The claimant was employed as a packer by a company which rendered merchandising services to retailers such as the defendant. Whilst on duty, the claimant was severely injured, which resulted in her being permanently mentally incapacitated.
The claimant was appointed as curator and instituted a damages claim on her behalf. The first action instituted was withdrawn because the curator had sued the incorrect entity. When the second action was instituted (against the defendant), the defendant raised a special plea that the claimant’s claim against the defendant had prescribed. On the curator’s version, he only became aware of the details of the debtor (being the defendant) after the first action was withdrawn as special pleas of misjoinder and non-joinder were raised in the first action, thereby directing him to the identity of the defendant.

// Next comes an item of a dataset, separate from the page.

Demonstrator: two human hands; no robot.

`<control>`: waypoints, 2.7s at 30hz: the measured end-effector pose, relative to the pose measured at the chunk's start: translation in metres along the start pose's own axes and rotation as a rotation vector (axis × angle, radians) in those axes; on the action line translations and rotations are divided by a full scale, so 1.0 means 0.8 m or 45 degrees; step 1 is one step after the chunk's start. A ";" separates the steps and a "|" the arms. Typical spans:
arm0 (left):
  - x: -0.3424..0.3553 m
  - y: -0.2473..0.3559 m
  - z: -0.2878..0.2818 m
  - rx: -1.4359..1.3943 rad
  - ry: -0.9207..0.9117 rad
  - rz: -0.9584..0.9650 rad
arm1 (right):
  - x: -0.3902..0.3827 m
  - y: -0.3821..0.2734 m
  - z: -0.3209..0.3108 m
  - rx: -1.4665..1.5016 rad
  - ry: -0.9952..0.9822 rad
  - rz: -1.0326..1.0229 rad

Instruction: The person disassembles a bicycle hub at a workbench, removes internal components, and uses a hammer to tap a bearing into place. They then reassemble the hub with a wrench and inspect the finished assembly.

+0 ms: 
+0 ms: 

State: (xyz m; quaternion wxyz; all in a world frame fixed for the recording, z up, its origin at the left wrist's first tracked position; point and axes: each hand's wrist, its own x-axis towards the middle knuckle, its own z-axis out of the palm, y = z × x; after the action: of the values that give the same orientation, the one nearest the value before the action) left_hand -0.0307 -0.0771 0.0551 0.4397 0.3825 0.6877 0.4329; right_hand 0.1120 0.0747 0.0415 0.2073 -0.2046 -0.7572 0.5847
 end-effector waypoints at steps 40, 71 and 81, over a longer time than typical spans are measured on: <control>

It was common cause that the claimant had suffered mental or intellectual disability as a result of her injuries rendering her incapable of acquiring knowledge as to the identity of the true debtor.
The SCA found that where a creditor is a curator, the completion of the relevant period of prescription would not occur before a year has elapsed after the date on which the impediment ceases to exist. Placing a person under curatorship does not bring about a cessation of an impediment.
The fact that a curator was appointed to pursue her claim, reinforces the proposition that she could not do so on her own. The court explained that the impediment will therefore cease to exist only if the claimant’s mental incapacity ceases.
This judgment re-enforces the position that the claim of a mental incapacitated person does not prescribe for as long as the claimant does not have mental capacity. A claimant’s impediment would cease to exist only when the claimant recovers from the mental or intellectual disability, disorder or incapacity despite the appointment of a curator.